▶ **Work instructions**
Which lines of the records contain the word "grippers"? Show each of them.

▶ **Data records**
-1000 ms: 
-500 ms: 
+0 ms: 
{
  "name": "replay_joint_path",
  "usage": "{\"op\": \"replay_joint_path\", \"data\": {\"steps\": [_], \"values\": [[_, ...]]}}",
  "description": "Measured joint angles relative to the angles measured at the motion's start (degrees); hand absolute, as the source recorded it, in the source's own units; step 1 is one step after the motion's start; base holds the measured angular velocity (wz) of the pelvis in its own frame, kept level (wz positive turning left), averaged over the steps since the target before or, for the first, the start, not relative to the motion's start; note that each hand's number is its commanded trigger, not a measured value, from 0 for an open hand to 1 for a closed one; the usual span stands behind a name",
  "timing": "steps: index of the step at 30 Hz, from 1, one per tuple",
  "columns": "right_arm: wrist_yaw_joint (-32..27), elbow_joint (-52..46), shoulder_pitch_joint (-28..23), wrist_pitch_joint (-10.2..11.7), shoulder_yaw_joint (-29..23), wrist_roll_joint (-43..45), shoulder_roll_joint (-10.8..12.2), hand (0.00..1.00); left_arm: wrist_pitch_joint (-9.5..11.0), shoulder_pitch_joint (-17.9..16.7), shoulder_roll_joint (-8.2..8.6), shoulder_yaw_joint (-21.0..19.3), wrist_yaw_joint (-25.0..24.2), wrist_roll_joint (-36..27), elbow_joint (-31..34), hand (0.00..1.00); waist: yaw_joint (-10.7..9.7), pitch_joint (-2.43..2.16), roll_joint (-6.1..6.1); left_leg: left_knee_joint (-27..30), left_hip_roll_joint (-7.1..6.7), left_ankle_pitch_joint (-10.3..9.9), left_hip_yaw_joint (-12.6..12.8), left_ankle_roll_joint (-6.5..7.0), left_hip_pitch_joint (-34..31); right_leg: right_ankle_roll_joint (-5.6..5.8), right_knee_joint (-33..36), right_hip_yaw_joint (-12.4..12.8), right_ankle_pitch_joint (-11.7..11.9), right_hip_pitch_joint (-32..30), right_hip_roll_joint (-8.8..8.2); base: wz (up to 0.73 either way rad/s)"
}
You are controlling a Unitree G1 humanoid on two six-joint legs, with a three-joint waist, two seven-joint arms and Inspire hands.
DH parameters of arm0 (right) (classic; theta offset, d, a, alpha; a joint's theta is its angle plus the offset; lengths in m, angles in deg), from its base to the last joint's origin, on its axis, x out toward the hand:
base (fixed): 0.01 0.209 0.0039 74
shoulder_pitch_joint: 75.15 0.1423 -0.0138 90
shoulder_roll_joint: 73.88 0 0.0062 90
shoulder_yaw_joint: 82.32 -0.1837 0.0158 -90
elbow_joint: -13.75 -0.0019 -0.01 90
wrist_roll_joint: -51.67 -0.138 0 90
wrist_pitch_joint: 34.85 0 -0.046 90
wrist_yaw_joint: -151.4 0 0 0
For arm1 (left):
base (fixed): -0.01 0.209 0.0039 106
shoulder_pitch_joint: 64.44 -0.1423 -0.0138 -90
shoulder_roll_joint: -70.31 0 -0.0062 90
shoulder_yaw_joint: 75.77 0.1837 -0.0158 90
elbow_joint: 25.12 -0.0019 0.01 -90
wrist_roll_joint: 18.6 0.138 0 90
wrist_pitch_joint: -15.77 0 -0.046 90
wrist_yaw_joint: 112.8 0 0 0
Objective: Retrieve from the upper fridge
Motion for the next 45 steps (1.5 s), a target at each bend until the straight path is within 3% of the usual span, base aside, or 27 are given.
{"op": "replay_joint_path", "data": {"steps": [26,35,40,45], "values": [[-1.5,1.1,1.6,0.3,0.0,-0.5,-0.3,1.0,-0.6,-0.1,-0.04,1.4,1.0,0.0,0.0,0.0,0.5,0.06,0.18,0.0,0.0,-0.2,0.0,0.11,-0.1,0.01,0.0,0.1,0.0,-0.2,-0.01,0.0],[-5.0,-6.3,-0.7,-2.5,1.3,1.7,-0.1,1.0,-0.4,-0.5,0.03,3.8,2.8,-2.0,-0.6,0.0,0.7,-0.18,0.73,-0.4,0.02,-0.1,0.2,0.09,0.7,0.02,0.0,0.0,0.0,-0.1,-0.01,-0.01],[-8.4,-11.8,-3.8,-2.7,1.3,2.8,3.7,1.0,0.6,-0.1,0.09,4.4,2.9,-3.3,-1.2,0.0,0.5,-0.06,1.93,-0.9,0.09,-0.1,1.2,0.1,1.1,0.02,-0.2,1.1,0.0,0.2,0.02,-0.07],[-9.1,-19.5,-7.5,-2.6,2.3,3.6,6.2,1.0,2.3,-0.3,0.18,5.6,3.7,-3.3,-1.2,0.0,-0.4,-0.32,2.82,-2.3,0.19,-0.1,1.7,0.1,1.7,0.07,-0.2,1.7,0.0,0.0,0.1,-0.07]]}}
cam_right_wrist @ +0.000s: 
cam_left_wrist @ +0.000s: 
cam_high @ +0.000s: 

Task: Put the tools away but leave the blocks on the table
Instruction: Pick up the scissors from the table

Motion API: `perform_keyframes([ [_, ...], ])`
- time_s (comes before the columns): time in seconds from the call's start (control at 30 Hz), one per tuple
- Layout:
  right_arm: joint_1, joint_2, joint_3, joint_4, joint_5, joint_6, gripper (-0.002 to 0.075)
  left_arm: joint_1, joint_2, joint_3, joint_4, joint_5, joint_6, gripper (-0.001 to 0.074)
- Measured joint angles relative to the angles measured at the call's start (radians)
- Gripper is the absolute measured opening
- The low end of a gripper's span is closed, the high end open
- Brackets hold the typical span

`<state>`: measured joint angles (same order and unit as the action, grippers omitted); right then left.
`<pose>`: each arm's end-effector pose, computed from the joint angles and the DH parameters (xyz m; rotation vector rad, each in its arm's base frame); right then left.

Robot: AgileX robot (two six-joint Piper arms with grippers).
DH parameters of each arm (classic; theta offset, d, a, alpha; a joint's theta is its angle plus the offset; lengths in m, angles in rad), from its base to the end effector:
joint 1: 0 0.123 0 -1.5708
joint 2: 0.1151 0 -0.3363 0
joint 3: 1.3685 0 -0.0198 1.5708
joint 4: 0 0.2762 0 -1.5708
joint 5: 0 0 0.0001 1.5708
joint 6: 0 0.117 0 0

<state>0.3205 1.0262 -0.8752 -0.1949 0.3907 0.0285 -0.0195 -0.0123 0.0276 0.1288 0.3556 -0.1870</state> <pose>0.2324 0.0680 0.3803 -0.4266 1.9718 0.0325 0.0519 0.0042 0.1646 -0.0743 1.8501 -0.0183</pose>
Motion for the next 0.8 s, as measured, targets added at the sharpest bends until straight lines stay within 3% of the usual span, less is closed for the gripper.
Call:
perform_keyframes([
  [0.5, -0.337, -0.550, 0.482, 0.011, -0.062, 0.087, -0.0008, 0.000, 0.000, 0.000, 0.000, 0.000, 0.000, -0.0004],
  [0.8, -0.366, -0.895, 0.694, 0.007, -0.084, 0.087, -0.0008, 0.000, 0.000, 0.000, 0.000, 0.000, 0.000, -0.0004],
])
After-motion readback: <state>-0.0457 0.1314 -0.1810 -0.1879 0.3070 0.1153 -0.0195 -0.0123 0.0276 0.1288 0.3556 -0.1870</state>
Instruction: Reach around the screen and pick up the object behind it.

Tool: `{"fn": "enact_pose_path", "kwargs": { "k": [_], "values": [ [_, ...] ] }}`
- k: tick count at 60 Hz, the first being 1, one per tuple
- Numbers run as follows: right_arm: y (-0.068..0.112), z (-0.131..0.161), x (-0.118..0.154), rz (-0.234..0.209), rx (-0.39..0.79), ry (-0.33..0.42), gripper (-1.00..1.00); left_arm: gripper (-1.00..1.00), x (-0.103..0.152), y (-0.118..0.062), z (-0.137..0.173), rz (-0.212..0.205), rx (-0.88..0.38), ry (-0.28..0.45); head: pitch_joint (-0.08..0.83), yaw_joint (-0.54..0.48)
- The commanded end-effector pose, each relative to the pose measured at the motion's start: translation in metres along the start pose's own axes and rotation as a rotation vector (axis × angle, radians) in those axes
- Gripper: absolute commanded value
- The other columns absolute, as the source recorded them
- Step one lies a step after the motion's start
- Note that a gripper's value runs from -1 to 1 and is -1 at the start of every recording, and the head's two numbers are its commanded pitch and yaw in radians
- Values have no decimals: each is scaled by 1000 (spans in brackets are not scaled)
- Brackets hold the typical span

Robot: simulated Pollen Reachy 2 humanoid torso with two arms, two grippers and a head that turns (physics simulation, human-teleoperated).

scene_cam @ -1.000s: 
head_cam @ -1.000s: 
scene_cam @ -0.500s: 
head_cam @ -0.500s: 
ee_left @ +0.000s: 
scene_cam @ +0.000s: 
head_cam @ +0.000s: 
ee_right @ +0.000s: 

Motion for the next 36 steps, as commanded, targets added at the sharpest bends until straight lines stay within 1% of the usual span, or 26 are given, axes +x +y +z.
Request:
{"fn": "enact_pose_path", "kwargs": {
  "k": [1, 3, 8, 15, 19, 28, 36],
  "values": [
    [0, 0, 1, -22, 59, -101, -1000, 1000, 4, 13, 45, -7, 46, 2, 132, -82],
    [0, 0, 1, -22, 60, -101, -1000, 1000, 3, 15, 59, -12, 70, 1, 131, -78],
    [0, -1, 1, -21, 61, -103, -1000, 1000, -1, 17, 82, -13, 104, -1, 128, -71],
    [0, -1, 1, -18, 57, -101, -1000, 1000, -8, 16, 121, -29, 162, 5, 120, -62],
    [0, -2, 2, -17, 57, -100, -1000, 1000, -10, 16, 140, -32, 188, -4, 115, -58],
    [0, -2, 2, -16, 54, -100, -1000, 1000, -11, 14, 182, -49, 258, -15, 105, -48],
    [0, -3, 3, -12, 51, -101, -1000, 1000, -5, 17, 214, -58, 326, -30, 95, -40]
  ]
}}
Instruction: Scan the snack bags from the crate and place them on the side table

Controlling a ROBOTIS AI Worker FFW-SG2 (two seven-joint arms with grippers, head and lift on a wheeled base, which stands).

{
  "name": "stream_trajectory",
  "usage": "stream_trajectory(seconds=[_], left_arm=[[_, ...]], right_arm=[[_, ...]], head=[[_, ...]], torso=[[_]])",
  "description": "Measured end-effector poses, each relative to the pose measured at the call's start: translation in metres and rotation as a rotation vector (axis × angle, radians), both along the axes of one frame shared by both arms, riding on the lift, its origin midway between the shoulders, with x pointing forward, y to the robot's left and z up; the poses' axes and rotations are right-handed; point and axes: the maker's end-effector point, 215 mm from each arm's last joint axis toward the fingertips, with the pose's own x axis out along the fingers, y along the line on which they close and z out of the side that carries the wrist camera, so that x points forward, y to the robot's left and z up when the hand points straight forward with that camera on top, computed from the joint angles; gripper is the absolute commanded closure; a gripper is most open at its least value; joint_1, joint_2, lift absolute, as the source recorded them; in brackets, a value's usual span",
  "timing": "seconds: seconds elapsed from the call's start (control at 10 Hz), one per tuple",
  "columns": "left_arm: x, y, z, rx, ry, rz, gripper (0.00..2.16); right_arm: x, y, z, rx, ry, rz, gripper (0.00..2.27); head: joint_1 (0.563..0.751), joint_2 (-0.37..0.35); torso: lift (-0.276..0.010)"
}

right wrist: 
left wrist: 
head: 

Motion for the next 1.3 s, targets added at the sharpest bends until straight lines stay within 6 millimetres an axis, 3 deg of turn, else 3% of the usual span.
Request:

▶ **Result of the exercise**
`<state>`: measured joint angles (same order and unit as the action, grippers omitted); right then left.
Robot: AgileX robot (two six-joint Piper arms with grippers).
Robot: simulated Pollen Reachy 2 humanoid torso with two arms, two grippers and a head that turns (physics simulation, human-teleoperated).
Controlling a ROBOTIS AI Worker FFW-SG2 (two seven-joint arms with grippers, head and lift on a wheeled base, which stands).

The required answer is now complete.